Going by the media reports, statements and commentaries over the same period, the same person would think that all this war is being waged on all the necessary fronts and would be easily won, but for the Judiciary failing to play its part.

The arguments go that the Judiciary is the weak link in this chain involving the agencies that are meant to fight corruption.

Put simply, the word out there is that but for the indifference of the Judiciary, this war would well be underway and victory would be almost assured.

The bold ones go as far as saying that the Judiciary is the ugly duckling in this important national enterprise.

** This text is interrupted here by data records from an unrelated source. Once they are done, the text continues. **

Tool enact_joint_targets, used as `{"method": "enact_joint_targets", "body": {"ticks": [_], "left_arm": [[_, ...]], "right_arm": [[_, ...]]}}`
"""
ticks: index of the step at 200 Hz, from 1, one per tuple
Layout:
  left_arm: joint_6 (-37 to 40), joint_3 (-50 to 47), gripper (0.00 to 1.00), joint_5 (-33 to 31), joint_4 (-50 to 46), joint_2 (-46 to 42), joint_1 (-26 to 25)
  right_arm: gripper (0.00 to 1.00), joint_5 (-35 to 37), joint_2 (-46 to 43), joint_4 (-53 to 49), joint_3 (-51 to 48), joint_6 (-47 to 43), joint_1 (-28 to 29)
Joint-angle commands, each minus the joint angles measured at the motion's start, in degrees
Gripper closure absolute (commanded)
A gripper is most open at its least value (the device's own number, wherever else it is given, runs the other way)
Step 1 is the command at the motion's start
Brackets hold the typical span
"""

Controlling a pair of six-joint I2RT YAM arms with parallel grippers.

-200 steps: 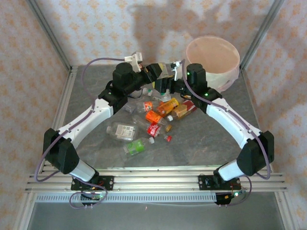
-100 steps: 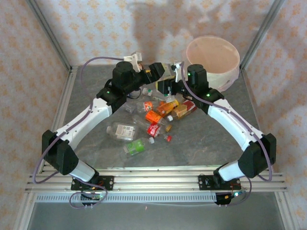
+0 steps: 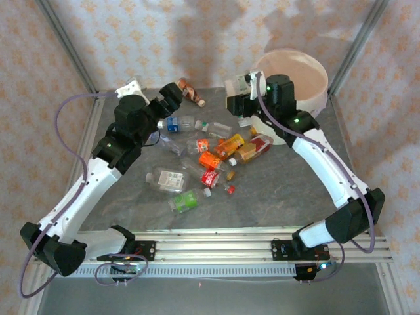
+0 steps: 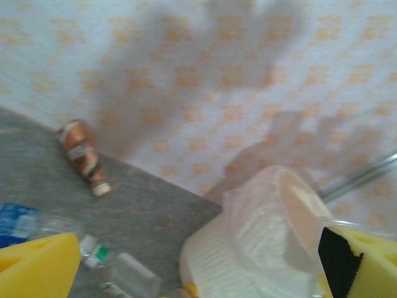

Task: Put the plastic bottles in the bin

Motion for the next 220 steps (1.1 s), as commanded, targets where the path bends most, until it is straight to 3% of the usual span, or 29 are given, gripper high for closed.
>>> {"method": "enact_joint_targets", "body": {"ticks": [1, 29, 83, 107, 143, 184, 220], "left_arm": [[0.38, -1.30, 0.00, -4.67, -7.31, 0.65, 0.04], [-1.06, -4.73, 0.00, -7.68, -7.51, 0.35, 0.03], [-2.31, -16.20, 0.00, -8.96, 5.20, -2.56, 0.03], [-0.57, -15.93, 0.00, -10.24, 1.62, -2.32, 0.03], [2.96, -14.13, 0.00, -11.65, -5.43, -1.27, 0.09], [3.85, -16.02, 0.00, -10.22, -3.98, -1.01, 0.04], [3.89, -15.07, 0.00, -8.91, -5.32, -0.33, 0.17]], "right_arm": [[0.54, 3.41, 0.30, -1.10, 4.89, -1.89, -2.33], [0.54, 4.38, 2.72, -2.23, 11.74, -1.42, -6.70], [0.54, 8.40, 12.29, -3.38, 23.82, -0.42, -15.17], [0.54, 9.62, 16.46, -1.97, 25.68, -1.29, -18.12], [0.51, -2.24, 20.44, 0.21, 24.72, -5.11, -23.05], [0.46, -6.62, 23.65, -0.10, 23.79, -7.64, -25.18], [0.35, -9.38, 23.30, -0.37, 20.42, -6.99, -25.28]]}}
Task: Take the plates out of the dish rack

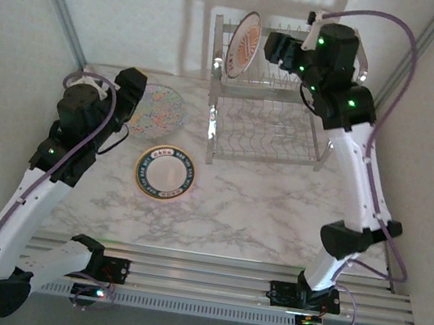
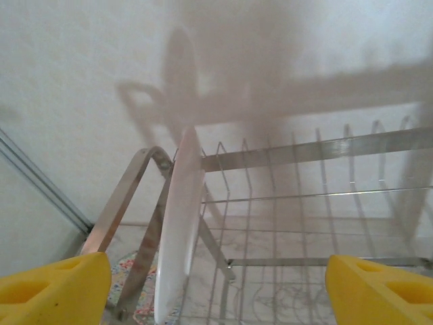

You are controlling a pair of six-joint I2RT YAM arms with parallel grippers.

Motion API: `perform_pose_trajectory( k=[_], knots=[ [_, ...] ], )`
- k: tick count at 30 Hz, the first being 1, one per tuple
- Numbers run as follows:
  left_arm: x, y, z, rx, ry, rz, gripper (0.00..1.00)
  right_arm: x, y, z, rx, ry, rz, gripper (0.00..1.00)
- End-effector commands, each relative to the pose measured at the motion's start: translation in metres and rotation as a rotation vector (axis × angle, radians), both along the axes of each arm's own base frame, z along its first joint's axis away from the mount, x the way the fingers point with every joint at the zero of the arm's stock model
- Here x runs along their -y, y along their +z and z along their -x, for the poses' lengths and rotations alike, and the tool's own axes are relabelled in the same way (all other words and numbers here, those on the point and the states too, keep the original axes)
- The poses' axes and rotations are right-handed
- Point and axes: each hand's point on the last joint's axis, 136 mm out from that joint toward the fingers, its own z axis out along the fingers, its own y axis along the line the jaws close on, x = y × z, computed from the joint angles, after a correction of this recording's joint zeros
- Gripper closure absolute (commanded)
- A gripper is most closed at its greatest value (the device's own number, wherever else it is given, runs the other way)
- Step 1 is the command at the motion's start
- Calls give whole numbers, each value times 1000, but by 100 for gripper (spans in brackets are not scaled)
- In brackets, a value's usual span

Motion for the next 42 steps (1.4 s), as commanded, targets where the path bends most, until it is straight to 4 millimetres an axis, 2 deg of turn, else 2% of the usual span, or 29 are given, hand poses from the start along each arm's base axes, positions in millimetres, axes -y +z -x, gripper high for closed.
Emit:
perform_pose_trajectory(
  k=[1, 12, 20, 27, 36, 42],
  knots=[
    [11, 46, 5, 148, -60, -10, 28, -19, 7, -14, 2, 51, -95, 19],
    [14, 63, 12, 205, -86, -25, 27, -48, -31, -48, -71, 52, -67, 23],
    [9, 93, 24, 315, -78, -12, 26, -64, -56, -62, -85, 56, -4, 44],
    [6, 106, 31, 365, -64, -10, 26, -73, -70, -67, -78, 35, 73, 61],
    [4, 113, 36, 390, -61, -6, 26, -84, -71, -67, -50, 17, 114, 82],
    [4, 113, 38, 391, -63, -2, 26, -80, -57, -60, -5, -39, 149, 96]
  ],
)
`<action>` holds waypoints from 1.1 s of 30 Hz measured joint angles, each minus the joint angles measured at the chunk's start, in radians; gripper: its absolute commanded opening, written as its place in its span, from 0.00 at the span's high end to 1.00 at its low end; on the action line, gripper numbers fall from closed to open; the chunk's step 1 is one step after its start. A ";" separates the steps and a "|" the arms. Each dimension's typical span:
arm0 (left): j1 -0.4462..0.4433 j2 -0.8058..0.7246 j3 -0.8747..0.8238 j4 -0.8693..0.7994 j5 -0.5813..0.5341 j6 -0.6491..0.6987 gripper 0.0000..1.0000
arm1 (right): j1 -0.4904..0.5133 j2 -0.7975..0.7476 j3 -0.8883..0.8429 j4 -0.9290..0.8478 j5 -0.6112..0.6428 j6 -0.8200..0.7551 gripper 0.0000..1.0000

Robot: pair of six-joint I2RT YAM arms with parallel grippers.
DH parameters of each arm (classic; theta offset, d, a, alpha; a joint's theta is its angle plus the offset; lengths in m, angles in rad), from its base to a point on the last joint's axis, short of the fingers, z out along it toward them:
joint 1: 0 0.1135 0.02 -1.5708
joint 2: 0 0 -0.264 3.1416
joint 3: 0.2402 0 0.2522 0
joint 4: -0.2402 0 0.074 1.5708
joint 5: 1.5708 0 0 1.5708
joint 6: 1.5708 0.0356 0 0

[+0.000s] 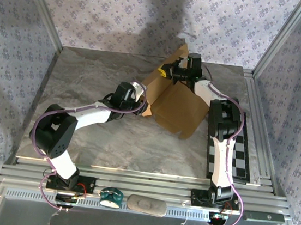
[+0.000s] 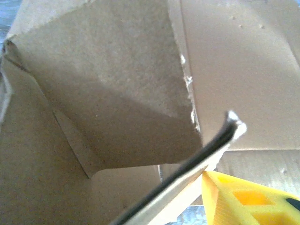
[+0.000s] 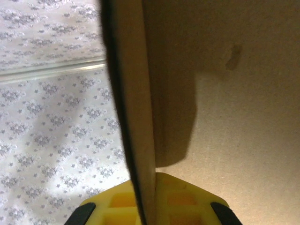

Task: Fold the paper box

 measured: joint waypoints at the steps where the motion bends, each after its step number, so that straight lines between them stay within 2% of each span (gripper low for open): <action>1: 0.000 -0.002 0.004 -0.005 -0.016 0.000 0.47 | 0.006 0.000 0.000 0.010 0.015 0.010 1.00; 5: 0.002 -0.011 0.011 -0.011 -0.063 0.008 0.47 | 0.037 0.000 0.001 0.056 0.081 0.056 1.00; 11: 0.013 -0.024 0.012 -0.014 -0.071 0.016 0.48 | 0.075 0.006 0.044 0.106 0.151 0.106 1.00; 19: 0.051 -0.024 0.013 -0.033 -0.096 0.018 0.48 | 0.085 0.007 0.038 0.151 0.174 0.122 1.00; 26: 0.113 -0.045 0.012 -0.055 -0.091 0.019 0.48 | 0.088 0.006 -0.048 0.212 0.174 0.121 1.00; 33: 0.115 -0.047 0.005 -0.058 -0.069 0.014 0.50 | 0.092 0.004 -0.109 0.304 0.178 0.121 1.00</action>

When the supposedly corrupt are arrested, the Judiciary quickly grants them bail on such derisory conditions that leaves the other agencies disenchanted.

The Judiciary just won’t let the prosecutors and the hard working police in the slipstream of public opinion just have their way, hurriedly try, mercilessly convict these corrupt people and incarcerate them.

A number of reasons are given for the frustration that other agencies and the citizens of Kenya suffer from the lack of progress in the war against corruption.

There is no doubt that most Kenyans, at least publicly, are concerned about the rampant corruption and its effect on the national psyche, quite apart from the ramifications on the economy.

The Judiciary is, therefore, expected to take note of public opinion and play its part to soothe this anxiety.

However, there is a danger in this fervour and rage directed at the Judiciary. It may be novel to Kenya but is not altogether unknown in other countries.

Politicians, bureaucrats and citizens in democracies tend to think that public opinion should take primacy in management of national affairs and be reflected in the decisions of courts.

This is more so in cases where serious crime is considered pervasive and a danger to society — like corruption is in Kenya.

The public outcry will be for instant action, like in Kenya today.

There is the thinking that legal protections of the rights of accused persons such as bail, presumption of innocence and all the rights of an accused person under the Constitution are but mere puffs which the courts ought to ignore or sidestep in the quest for the bigger national objective of showing intolerance to the supposedly corrupt.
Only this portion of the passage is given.